*ASSIGNMENT:* Take the records below and retype them line by line, from the first line through the one containing "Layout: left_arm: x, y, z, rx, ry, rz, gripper"; stop there.

EXTRACTED DATA section start

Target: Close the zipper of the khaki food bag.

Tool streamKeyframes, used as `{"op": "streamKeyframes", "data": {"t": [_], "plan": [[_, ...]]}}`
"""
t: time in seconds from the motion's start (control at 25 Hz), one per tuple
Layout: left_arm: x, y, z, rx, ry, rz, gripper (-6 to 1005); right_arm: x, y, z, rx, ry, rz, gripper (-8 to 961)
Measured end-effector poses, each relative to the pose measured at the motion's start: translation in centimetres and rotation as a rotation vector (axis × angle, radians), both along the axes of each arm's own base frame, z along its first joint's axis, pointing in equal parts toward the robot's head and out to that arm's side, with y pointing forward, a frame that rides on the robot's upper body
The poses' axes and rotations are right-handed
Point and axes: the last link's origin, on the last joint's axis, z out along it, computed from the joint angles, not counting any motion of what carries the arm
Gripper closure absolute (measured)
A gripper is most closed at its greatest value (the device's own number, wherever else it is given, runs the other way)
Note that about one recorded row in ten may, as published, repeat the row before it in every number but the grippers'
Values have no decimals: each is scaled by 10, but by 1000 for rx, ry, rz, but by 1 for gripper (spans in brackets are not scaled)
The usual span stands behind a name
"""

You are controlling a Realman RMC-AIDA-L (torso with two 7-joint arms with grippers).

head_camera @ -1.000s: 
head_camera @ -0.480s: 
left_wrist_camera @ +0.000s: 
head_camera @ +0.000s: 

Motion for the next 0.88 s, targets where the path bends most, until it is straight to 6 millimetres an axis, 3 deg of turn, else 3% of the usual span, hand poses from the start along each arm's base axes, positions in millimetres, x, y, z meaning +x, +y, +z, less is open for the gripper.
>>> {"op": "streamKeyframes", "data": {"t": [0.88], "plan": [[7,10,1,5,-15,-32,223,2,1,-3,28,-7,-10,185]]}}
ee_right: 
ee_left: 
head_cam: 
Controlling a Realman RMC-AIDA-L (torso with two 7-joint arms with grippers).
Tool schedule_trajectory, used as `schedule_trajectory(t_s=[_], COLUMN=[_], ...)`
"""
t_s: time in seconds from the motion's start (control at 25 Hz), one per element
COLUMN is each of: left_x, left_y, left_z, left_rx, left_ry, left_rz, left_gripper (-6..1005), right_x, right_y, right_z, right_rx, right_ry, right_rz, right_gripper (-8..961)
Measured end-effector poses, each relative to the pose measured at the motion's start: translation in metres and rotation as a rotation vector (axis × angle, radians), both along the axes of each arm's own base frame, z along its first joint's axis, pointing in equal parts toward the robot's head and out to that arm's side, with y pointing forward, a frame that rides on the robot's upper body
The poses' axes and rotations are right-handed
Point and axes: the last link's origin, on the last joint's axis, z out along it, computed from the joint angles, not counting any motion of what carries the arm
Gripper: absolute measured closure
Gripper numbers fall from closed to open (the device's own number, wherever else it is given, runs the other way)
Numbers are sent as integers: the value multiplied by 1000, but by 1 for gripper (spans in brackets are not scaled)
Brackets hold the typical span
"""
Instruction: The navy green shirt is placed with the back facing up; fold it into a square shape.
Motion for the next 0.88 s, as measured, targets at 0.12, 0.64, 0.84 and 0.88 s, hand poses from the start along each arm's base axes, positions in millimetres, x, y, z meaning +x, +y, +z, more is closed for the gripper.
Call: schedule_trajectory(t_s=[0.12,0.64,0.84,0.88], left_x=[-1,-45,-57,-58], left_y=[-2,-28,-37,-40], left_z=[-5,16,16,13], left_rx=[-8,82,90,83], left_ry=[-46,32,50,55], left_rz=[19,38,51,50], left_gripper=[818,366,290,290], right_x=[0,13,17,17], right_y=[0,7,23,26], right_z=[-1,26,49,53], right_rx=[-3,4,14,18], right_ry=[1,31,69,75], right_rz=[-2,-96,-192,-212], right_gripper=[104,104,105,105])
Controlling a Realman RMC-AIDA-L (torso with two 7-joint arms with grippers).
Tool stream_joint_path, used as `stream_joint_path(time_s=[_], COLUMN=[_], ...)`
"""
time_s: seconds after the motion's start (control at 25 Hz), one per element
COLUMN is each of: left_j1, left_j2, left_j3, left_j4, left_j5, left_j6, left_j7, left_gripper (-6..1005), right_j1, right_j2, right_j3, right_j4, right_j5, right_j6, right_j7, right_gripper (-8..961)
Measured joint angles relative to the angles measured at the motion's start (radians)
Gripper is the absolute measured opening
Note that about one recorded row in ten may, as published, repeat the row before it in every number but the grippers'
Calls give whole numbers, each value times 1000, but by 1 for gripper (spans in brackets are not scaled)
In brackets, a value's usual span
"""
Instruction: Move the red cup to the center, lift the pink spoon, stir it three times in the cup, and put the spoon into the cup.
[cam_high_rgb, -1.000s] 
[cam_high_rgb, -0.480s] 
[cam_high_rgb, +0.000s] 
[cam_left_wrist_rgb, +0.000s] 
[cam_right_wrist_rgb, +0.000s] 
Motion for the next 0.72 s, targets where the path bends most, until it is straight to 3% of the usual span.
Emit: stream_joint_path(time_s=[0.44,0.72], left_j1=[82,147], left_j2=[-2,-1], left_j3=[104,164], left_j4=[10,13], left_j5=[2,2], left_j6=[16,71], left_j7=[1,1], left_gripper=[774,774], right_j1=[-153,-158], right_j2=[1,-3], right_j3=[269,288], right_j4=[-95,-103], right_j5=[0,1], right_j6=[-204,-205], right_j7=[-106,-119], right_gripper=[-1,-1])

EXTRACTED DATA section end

*RESPONSE TO THE TASK:*
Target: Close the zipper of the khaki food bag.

Tool streamKeyframes, used as `{"op": "streamKeyframes", "data": {"t": [_], "plan": [[_, ...]]}}`
"""
t: time in seconds from the motion's start (control at 25 Hz), one per tuple
Layout: left_arm: x, y, z, rx, ry, rz, gripper (-6 to 1005); right_arm: x, y, z, rx, ry, rz, gripper (-8 to 961)

Nothing more remains in this exercise.